The result should be the full listing copied exactly, with no pictures in it.

↓↓↓

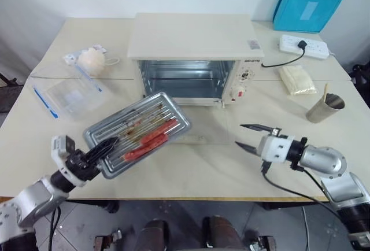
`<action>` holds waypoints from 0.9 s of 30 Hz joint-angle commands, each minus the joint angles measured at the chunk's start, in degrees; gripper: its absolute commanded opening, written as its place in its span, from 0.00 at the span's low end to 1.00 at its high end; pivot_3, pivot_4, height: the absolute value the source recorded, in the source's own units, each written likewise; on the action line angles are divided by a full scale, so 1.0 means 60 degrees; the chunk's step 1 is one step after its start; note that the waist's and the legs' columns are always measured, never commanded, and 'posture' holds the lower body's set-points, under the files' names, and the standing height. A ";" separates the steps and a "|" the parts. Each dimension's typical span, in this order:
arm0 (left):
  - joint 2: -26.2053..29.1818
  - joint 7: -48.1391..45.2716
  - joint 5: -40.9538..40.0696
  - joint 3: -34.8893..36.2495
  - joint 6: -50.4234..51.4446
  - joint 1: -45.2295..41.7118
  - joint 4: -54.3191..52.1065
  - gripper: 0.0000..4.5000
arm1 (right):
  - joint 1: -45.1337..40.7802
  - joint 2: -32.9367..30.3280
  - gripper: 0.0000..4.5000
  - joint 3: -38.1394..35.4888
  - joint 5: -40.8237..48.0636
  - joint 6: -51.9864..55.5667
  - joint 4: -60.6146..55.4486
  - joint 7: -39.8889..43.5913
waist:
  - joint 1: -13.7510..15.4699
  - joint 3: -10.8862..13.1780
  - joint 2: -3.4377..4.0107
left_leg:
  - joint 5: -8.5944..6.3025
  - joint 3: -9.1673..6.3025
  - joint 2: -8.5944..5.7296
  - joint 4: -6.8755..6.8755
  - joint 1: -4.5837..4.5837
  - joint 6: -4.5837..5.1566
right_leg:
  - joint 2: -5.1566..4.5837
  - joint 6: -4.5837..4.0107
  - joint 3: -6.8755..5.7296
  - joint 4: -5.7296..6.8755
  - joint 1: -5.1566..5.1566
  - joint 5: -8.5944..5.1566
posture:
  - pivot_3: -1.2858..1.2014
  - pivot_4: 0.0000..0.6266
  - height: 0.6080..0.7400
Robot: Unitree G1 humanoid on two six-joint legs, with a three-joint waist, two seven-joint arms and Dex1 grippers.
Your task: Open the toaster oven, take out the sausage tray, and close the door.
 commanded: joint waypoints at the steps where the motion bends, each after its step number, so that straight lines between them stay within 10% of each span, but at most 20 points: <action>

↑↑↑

* **Reply**
`<action>` holds waypoints from 0.9 s of 30 Hz joint-angle commands, each minus the joint angles measured at the chunk's start, in degrees; gripper: its absolute commanded opening, written as its place in its span, from 0.00 at the span's low end to 1.00 at its high end; pivot_3, pivot_4, height: the absolute value the source recorded, in the source's own units, each written likewise; on the action line angles are divided by a full scale, so 1.0 means 60 degrees; the chunk's step 1 is one step after its start; note that the waist's and the legs' columns are always measured, never commanded, and 'posture' holds the lower body's set-points, under the files' names, and the standing height. A ";" separates the steps and a "|" the parts. Each dimension's typical span, in this order:
arm0 (left):
  - joint 2: -26.2053..29.1818
  - joint 7: -48.1391..45.2716
  - joint 5: -40.9538..40.0696
  - joint 3: -34.8893..36.2495
  - joint 6: -50.4234..51.4446
  - joint 1: -45.2295..41.7118
  - joint 4: -54.3191..52.1065
  - gripper: 0.0000..4.5000
arm1 (right):
  - joint 1: -45.1337..40.7802
  - joint 2: -32.9367..30.3280
  - gripper: 0.0000..4.5000
  - joint 3: -38.1394..35.4888
  - joint 5: -40.8237..48.0636
  - joint 6: -51.9864..55.5667
  - joint 4: -60.6146..55.4486
  - joint 7: -39.8889..43.5913
waist:
  - joint 1: -13.7510..15.4699
  - joint 3: -10.8862..13.1780
  - joint 2: -3.4377..4.0107
left_leg:
  - joint 5: -8.5944..6.3025
  - joint 3: -9.1673..6.3025
  - joint 2: -8.5944..5.7296
  - joint 4: -6.8755..6.8755
  - joint 1: -4.5837..4.5837
  - joint 6: -4.5837..5.1566
right_leg:
  - joint 2: -5.1566..4.5837
  - joint 6: -4.5837..4.0107
  - joint 3: -6.8755..5.7296
  - joint 4: -5.7296..6.8755
  - joint 1: -5.1566..5.1566
  - joint 5: -8.5944..5.1566
posture:
  - pivot_3: -1.2858..1.2014
  - pivot_4: 0.0000..0.6266
  - height: 0.6080..0.7400
Robot: Unitree G1 humanoid on two six-joint legs, with a three-joint waist, two seven-joint arms and Dex1 grippers.
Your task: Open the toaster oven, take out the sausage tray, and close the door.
 commanded: joint waypoints at the steps where the motion bends, each after its step number, so that straight lines between them stay within 10% of each span, but at most 20 points: <action>

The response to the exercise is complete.